When the lyrics for Mr. Nezzer's song were written, the song was intended to be fast paced (like the "Bunny Song" in VeggieTales: Rack, Shack & Benny (1995)). However, when the score was composed, the song was slow. As a result, this is one of the longest (if not *the* longest) songs in VeggieTales videos.
EASTER EGG: From the main menu, select "Fun!", then go right. You will see a large Easter egg. Press Enter to see David Pitts discussing how clever editing can simplify the animation of complex scenes. He shows rough-rendered versions of the "Bob and Nezzer spinning in the factory" scene to demonstrate.

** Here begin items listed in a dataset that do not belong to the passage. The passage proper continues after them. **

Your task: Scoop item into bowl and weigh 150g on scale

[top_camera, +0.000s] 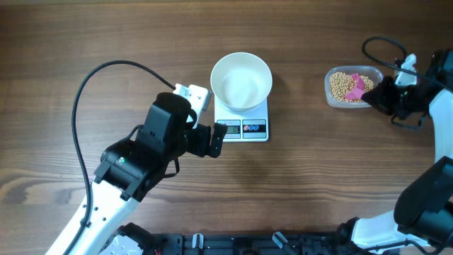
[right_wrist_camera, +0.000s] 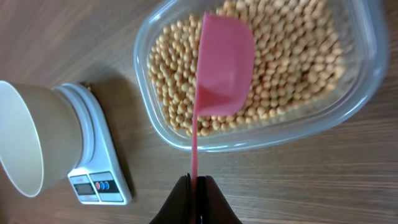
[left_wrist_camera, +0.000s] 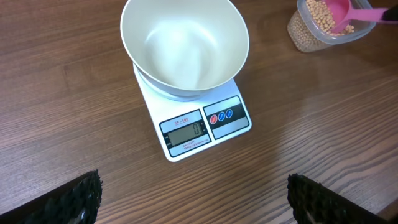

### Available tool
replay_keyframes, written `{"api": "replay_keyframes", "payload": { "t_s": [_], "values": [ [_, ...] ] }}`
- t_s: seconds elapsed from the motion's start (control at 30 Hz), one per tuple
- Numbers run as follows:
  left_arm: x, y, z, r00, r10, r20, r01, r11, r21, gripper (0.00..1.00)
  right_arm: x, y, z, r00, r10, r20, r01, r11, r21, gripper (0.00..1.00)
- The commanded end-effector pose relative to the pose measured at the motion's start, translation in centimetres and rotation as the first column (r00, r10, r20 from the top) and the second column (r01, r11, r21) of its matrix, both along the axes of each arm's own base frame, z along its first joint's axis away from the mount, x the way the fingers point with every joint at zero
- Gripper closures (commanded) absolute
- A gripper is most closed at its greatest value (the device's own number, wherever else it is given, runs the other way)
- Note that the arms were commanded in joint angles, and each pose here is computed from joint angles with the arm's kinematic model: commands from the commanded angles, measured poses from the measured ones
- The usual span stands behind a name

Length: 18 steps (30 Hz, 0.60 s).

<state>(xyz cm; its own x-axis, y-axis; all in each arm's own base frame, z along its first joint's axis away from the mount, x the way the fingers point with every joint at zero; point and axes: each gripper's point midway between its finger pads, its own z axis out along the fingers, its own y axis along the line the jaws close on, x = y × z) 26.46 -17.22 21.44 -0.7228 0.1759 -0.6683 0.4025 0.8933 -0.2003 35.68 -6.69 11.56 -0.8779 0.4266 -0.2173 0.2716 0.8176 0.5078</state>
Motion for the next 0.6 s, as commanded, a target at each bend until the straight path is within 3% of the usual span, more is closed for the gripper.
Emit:
{"api": "replay_keyframes", "payload": {
  "t_s": [0.0,0.2,0.57],
  "values": [
    [0.1,-0.1,0.2,1.000,0.002,-0.005,-0.002,1.000,-0.015,0.00,-0.6,1.5,-1.2,1.000,0.007,-0.005,-0.007,0.993,0.114,0.96],
    [0.1,-0.1,0.2,1.000,0.002,-0.005,-0.002,1.000,-0.015,0.00,-0.4,1.6,-0.5,0.999,-0.013,0.040,0.005,0.980,0.198,0.96],
    [0.1,-0.1,0.2,1.000,0.002,-0.005,-0.002,1.000,-0.015,0.00,-0.6,0.1,-0.5,0.996,-0.091,0.014,0.086,0.972,0.219,0.96]
  ]
}}
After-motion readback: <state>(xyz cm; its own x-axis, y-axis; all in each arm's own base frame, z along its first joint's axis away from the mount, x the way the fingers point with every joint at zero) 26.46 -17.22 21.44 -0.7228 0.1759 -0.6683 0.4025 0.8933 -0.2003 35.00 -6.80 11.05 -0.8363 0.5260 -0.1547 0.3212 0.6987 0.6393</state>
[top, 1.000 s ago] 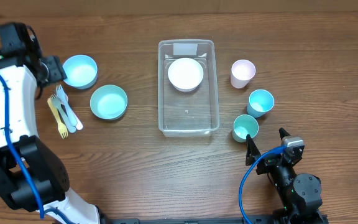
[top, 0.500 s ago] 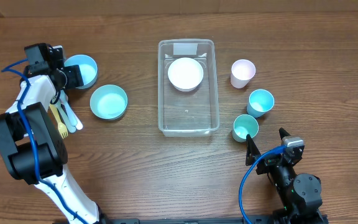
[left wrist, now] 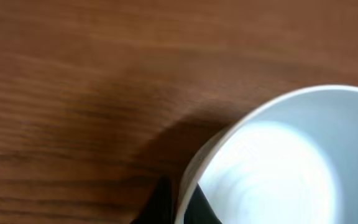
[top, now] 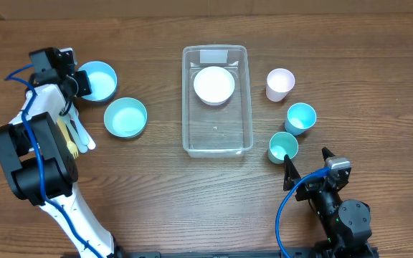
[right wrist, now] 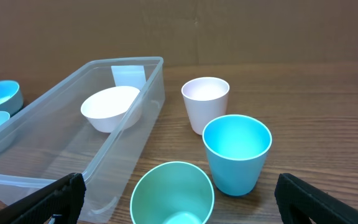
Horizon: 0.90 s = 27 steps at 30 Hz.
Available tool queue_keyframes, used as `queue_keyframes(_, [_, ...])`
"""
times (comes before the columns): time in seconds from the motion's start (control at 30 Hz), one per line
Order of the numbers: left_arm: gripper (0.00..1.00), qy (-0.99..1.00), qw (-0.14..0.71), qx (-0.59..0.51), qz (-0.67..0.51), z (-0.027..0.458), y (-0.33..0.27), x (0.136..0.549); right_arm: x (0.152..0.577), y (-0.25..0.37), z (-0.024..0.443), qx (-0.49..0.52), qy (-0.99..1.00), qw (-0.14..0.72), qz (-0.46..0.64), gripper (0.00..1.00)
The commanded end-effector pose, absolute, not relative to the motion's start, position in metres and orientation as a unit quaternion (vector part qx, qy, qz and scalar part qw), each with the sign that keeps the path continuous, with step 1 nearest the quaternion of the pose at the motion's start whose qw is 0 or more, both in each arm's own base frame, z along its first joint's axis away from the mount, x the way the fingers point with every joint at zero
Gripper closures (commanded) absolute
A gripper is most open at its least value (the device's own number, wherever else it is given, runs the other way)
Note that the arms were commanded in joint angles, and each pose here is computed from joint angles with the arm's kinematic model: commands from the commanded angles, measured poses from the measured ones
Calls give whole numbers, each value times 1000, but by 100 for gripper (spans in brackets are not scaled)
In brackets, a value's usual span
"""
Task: Pack container
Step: 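Move the left gripper to the far light-blue bowl and grasp it, then lower the light-blue bowl into the white bowl and release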
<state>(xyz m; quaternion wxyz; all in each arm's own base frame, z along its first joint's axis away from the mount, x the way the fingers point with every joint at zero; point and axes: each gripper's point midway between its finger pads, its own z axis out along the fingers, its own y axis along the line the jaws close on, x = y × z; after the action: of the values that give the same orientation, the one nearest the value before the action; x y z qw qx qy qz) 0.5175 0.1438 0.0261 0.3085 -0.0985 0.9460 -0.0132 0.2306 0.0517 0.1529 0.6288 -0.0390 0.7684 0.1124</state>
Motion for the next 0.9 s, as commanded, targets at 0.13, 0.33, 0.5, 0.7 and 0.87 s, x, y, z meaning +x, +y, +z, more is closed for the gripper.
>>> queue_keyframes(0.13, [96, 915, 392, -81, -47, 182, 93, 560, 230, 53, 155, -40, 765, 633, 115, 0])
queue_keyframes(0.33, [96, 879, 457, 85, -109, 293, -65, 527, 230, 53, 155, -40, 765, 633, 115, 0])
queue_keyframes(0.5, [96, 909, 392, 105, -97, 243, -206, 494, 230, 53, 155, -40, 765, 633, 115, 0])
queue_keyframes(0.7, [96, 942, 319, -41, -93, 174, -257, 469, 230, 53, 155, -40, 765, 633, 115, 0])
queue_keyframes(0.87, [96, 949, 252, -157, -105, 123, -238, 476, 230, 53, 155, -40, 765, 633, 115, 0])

EASTER EGG: From the Features menu, select "Stained Glass Documentary", then go right. You will see a large Easter egg. Press Enter to see David Pitts discussing the design and development of Hope's character, and showing some maquette sculpture footage.
EASTER EGG: From the Fun! menu, select "Main Menu", then go left. You will see a large Easter egg. Press Enter to see some footage of the exploding factory scene with Big Idea animators inserted into the bucket.
Granny Nezzer tells Mr. Nezzer that he will have a vision - a deliberate departure from the ghosts of Charles Dickens' Christmas Carol. Ghosts were deemed to be inappropriate in a Christian kids' video.
Phil Vischer originally contacted Rebecca St. James to get permission to use her recording of "O Come, O Come Emmanuel" in The Star of Christmas (2002). That negotiation failed, but they remained in contact, eventually landing her the role of Hope in this video.